▶ _TASK OBJECTIVE_
The output should be every line below that includes the word "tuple".

%%

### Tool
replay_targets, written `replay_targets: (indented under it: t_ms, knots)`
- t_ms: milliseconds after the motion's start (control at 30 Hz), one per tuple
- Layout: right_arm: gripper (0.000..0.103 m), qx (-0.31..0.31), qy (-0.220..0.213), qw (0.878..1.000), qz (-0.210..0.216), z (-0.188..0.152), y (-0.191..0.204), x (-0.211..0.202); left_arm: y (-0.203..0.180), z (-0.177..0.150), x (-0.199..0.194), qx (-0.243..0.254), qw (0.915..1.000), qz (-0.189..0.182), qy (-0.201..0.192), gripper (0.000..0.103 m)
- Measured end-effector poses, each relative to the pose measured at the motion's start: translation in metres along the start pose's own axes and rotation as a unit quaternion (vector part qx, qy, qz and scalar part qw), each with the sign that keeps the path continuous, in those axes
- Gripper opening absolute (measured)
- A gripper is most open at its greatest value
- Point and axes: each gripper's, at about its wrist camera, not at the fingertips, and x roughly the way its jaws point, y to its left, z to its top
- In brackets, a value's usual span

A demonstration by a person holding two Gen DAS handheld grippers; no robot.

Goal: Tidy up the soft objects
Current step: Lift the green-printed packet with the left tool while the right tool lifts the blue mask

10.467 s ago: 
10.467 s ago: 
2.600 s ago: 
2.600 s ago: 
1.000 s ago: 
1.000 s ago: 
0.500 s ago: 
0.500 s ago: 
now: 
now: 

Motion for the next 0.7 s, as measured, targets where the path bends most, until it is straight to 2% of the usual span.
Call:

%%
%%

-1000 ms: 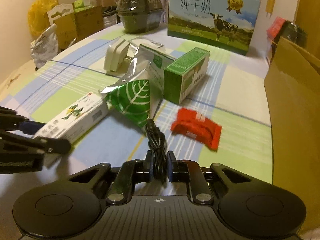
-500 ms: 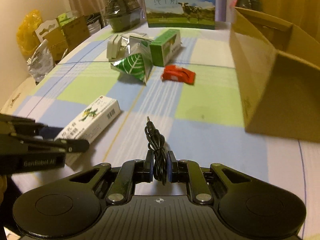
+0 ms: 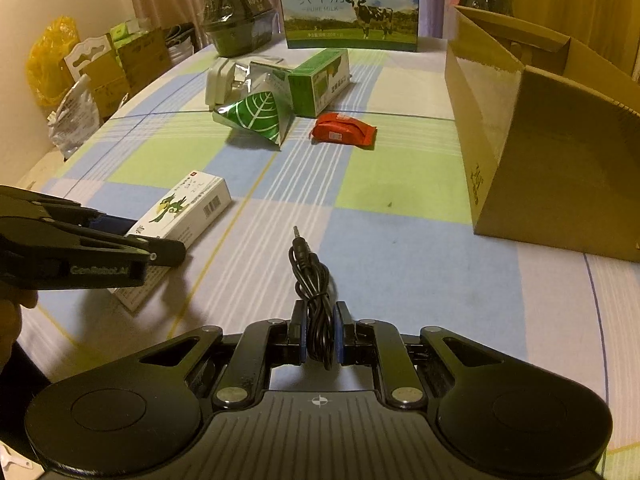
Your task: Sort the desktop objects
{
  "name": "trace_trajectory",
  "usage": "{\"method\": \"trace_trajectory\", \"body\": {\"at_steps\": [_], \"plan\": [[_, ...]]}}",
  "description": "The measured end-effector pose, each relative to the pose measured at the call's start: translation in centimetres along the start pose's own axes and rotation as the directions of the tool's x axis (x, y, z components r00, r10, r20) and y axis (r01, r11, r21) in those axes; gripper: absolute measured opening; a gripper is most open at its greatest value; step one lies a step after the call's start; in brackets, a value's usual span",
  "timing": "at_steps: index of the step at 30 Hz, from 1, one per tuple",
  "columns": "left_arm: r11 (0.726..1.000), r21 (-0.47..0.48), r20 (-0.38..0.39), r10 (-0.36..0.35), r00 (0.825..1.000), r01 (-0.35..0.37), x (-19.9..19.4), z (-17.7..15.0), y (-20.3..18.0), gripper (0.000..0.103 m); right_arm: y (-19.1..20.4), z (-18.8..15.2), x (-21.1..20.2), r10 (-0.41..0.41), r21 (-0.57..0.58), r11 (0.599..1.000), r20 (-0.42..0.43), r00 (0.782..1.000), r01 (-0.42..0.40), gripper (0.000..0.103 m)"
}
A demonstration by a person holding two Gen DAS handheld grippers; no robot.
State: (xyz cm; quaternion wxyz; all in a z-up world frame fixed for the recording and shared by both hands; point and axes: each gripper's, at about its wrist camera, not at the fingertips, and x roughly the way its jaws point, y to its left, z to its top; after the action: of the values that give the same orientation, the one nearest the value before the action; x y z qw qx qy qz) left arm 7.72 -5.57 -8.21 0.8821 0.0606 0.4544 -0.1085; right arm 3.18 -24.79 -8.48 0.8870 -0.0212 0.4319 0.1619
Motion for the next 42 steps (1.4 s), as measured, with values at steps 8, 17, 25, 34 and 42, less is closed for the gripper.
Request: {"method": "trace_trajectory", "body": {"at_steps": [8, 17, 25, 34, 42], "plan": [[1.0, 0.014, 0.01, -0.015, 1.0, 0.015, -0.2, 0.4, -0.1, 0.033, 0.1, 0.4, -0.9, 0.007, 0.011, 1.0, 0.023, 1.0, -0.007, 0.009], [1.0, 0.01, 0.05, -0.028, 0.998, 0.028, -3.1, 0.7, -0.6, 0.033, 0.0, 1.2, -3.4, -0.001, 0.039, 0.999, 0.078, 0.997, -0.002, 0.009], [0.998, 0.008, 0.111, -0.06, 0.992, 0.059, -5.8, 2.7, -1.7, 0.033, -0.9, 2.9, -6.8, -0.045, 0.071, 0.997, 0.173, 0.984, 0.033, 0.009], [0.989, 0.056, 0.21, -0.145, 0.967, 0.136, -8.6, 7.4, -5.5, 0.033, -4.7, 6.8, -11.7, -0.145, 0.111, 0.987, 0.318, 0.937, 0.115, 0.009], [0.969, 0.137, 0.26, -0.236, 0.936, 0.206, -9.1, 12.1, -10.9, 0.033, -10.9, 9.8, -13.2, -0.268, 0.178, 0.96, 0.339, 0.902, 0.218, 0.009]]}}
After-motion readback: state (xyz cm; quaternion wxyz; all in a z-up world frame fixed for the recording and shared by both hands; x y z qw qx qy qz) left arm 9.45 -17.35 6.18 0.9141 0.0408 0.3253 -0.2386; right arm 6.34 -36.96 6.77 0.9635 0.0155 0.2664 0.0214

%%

▶ _ANSWER BOX_
- t_ms: milliseconds after the motion's start (control at 30 Hz), one per tuple
  "timing": "at_steps: index of the step at 30 Hz, from 1, one per tuple",

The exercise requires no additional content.